Dataset records:

____

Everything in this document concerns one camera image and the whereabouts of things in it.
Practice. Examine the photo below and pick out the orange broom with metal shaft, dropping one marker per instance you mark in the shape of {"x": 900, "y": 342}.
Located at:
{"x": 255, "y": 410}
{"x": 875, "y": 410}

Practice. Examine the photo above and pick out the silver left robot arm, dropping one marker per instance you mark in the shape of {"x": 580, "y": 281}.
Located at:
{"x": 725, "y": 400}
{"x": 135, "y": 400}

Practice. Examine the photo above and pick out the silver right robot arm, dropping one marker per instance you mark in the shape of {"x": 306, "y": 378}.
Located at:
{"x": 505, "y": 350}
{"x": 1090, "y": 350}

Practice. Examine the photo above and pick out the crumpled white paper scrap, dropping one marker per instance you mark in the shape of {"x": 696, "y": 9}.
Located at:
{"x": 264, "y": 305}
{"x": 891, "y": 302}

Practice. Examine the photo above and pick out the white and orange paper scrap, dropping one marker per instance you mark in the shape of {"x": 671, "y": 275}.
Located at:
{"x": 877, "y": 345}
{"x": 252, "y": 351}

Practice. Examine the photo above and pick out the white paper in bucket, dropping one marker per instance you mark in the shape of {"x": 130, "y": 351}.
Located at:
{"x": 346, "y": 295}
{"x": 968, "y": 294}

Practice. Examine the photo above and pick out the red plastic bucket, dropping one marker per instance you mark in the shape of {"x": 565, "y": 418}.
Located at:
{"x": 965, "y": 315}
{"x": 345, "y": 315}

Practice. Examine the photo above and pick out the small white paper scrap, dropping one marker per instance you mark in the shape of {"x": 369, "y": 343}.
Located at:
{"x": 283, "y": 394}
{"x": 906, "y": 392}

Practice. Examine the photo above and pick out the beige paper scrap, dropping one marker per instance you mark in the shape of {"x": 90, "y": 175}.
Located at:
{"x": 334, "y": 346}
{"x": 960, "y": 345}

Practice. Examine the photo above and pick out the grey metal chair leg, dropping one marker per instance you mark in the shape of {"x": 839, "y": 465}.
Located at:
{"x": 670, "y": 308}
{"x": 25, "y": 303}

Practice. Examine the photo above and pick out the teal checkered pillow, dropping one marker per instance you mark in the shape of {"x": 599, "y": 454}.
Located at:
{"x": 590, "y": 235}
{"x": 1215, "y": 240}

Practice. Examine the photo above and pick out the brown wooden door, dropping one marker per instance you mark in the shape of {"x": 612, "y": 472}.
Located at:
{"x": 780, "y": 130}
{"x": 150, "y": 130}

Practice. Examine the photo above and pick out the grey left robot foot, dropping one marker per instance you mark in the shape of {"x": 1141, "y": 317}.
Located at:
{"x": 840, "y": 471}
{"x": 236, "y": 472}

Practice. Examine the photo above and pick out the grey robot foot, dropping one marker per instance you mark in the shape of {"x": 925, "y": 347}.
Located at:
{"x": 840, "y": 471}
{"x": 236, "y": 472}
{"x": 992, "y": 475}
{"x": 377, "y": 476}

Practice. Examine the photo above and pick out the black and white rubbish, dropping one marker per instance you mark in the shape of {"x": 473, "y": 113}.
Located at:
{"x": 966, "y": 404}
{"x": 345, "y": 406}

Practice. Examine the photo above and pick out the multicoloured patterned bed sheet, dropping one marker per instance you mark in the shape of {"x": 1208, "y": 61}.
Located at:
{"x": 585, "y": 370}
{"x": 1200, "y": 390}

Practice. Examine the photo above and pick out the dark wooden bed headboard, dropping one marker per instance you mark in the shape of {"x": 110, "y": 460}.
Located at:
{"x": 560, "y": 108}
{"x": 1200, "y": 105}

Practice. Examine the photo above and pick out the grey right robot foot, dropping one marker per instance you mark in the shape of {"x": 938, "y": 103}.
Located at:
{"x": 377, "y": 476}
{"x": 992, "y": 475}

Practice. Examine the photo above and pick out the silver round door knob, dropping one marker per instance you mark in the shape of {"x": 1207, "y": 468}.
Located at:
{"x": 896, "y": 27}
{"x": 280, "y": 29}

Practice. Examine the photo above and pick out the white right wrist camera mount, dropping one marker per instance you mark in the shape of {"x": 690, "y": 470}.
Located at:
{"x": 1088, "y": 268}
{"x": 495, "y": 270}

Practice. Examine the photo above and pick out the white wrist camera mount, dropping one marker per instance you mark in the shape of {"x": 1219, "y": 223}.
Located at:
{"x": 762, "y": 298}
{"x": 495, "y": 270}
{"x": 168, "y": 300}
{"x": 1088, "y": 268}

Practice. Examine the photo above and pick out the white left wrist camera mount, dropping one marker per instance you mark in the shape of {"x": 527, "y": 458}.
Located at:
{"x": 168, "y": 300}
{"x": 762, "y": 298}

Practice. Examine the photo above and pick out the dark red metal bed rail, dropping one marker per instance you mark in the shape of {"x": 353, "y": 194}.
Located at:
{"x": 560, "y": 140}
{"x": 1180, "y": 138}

____

What the exercise asks: Respond with only the number of lines above that include the string "camera".

Answer box: 4